Toutes les modifications introduites depuis 2015 ne doivent pas nous laisser croire à la possibilité d’un « risque zéro ». De ce point de vue, le cas des personnes radicalisées en prison, mais non condamnées pour des actes de terrorisme, ne constitue-t-il pas un trou dans la raquette ? Faut-il rappeler que celles-ci ne pourront pas se voir appliquer les mesures de sûreté prévues par cette proposition de loi ?

Toutefois, notre position générale a été confortée par le fait que la jurisprudence de la Cour européenne des droits de l’homme est entre-temps venue préciser le cadre de conventionnalité des mesures de sûreté susceptibles d’être ainsi prises. Le 4 décembre 2018, elle a ainsi validé le placement en détention d’un individu condamné pour meurtre à caractère sexuel, en raison de la nécessité et dans l’optique de traiter le trouble mental.

Monsieur le garde des sceaux, comment étendre cette jurisprudence appliquée aux personnes atteintes de troubles psychiatriques aux personnes adhérant à une idéologie terroriste ? Je pose la question. Il faudrait pour cela comprendre le phénomène de radicalisation, qui reste aujourd’hui très opaque. Nous ne disposons en réalité que de peu d’informations sur les profils des personnes concernées. Les investigations conduites après 2015 ont ainsi mis au jour la perméabilité des milieux du crime en bande organisée et du terrorisme, auxquels s’ajoutent quelques illuminés et quelques déséquilibrés.

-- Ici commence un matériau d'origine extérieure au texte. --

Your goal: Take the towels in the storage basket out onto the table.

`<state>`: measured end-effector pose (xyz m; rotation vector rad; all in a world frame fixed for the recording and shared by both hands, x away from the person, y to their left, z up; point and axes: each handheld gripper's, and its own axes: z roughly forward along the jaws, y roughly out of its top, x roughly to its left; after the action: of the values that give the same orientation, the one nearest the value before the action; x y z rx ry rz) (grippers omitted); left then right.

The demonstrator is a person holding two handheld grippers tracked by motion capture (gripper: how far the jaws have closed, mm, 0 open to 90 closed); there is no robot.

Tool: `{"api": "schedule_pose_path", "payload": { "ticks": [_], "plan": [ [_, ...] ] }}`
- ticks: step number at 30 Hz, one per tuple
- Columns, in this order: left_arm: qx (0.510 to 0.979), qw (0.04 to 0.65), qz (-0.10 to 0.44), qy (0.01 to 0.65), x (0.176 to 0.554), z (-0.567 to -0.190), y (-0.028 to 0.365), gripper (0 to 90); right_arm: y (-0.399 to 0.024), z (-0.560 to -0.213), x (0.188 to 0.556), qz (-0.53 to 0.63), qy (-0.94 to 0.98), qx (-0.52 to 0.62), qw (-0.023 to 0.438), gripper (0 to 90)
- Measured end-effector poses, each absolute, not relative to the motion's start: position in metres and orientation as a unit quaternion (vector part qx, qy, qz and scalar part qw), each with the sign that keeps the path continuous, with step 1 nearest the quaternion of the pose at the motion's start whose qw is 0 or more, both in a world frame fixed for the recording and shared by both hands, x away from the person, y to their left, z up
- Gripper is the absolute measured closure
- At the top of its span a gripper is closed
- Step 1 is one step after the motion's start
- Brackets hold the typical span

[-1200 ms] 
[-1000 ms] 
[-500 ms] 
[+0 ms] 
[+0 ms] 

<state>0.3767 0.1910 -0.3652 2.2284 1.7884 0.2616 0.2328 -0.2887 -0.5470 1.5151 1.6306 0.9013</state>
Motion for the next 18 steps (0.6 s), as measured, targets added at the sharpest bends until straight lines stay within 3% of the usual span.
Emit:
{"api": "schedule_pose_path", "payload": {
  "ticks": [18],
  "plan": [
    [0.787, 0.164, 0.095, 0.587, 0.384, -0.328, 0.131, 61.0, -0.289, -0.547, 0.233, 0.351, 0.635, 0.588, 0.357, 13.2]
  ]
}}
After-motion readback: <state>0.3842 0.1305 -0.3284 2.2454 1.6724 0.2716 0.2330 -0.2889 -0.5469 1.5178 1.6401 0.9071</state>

De ces trois catégories, les « idéologues » du terrorisme sont sans doute les plus imprévisibles et les plus difficiles à combattre sur le terrain du droit. Face à eux, l’arme la plus puissante reste peut-être d’approfondir toujours davantage notre démocratie et de faire de la justice sociale une réalité, tout en rappelant que, dans notre pays, les individus sont jugés selon les règles de l’État de droit, c’est-à-dire établies par eux et pour eux. (Applaudissements sur les travées du groupe RDSE.)